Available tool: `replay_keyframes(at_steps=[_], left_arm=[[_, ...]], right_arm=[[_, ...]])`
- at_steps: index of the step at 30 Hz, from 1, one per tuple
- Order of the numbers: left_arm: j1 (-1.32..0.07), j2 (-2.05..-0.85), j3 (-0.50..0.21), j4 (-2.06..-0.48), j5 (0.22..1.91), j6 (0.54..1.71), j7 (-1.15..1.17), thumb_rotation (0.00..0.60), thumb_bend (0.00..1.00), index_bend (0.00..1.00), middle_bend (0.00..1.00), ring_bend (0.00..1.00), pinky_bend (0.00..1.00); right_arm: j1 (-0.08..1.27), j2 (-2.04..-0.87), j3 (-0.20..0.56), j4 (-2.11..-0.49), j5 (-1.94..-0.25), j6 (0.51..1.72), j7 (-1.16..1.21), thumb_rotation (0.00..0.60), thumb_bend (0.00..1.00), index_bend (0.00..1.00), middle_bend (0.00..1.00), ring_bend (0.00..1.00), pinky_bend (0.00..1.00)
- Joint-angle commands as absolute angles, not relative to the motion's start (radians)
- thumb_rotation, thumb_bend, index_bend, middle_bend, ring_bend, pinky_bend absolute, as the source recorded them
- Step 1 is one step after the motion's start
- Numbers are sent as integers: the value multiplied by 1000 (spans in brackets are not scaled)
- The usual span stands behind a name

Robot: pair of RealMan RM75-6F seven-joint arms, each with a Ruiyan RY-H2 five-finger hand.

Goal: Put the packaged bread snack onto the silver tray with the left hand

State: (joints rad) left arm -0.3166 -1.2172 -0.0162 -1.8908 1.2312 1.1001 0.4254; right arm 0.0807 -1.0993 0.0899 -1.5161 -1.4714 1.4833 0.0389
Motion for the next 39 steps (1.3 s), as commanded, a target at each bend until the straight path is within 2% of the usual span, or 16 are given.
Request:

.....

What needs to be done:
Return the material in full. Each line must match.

Task result:
Available tool: `replay_keyframes(at_steps=[_], left_arm=[[_, ...]], right_arm=[[_, ...]])`
- at_steps: index of the step at 30 Hz, from 1, one per tuple
- Order of the numbers: left_arm: j1 (-1.32..0.07), j2 (-2.05..-0.85), j3 (-0.50..0.21), j4 (-2.06..-0.48), j5 (0.22..1.91), j6 (0.54..1.71), j7 (-1.15..1.17), thumb_rotation (0.00..0.60), thumb_bend (0.00..1.00), index_bend (0.00..1.00), middle_bend (0.00..1.00), ring_bend (0.00..1.00), pinky_bend (0.00..1.00); right_arm: j1 (-0.08..1.27), j2 (-2.04..-0.87), j3 (-0.20..0.56), j4 (-2.11..-0.49), j5 (-1.94..-0.25), j6 (0.51..1.72), j7 (-1.16..1.21), thumb_rotation (0.00..0.60), thumb_bend (0.00..1.00), index_bend (0.00..1.00), middle_bend (0.00..1.00), ring_bend (0.00..1.00), pinky_bend (0.00..1.00)
- Joint-angle commands as absolute angles, not relative to the motion's start (radians)
- thumb_rotation, thumb_bend, index_bend, middle_bend, ring_bend, pinky_bend absolute, as the source recorded them
- Step 1 is one step after the motion's start
- Numbers are sent as integers: the value multiplied by 1000 (spans in brackets are not scaled)
- The usual span stands behind a name

Robot: pair of RealMan RM75-6F seven-joint arms, each with a Ruiyan RY-H2 five-finger hand.

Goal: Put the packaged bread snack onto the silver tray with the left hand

State: (joints rad) left arm -0.3166 -1.2172 -0.0162 -1.8908 1.2312 1.1001 0.4254; right arm 0.0807 -1.0993 0.0899 -1.5161 -1.4714 1.4833 0.0389
Motion for the next 39 steps (1.3 s), as commanded, a target at each bend until the straight path is within 2% of the usual span, or 16 are given.
Request:

The work is done, and the output is complete.